Effects of positive and negative ionization for 2-aminopyrimidine in the gas phase and in water solution

Abstract

Quantum-chemical calculations were performed for neutral 2-aminopyrimidine (2APM) and for its ionized forms (2APM−e→2APM+ and 2APM+e→2APM−) in the gas phase {DFT(B3LYP)/6-311+G(d,p)} and in water solution {PCM(water)//DFT(B3LYP)/6-311+G(d,p)}. For calculations, the complete tautomeric mixture containing the amino and imino forms was considered. Geometric isomerism of the exoNH group for the imino forms was also taken into account. There is a good correlation between prototropy and electron delocalization for the neutral isomers of 2APM. The aromatic amine NH2 tautomer is favored for neutral and ionized 2APM in the gas phase and in water solution.

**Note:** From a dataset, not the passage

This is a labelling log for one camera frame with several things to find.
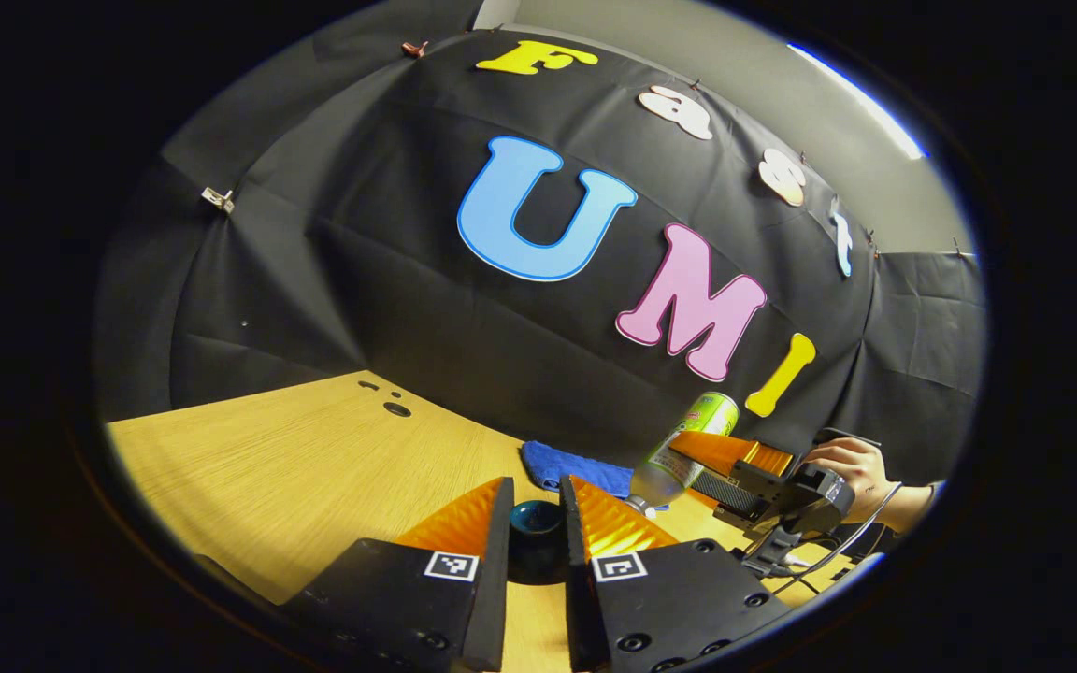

Positive and negative ionization increase the stability of the imine NH isomers containing the labile proton at the endo N-aza atom that their contribution cannot be neglected in the positively and negatively ionized tautomeric mixture. Ionization influences also electron delocalization. For the major and minor forms of 2APM, the exo N atom may lose preferentially one of the non-bonding electrons, and the pyrimidine ring may gain one excess electron. The adiabatic ionization potential and the adiabatic electron affinity change when going from the gas phase to water solution by ca. 2eV.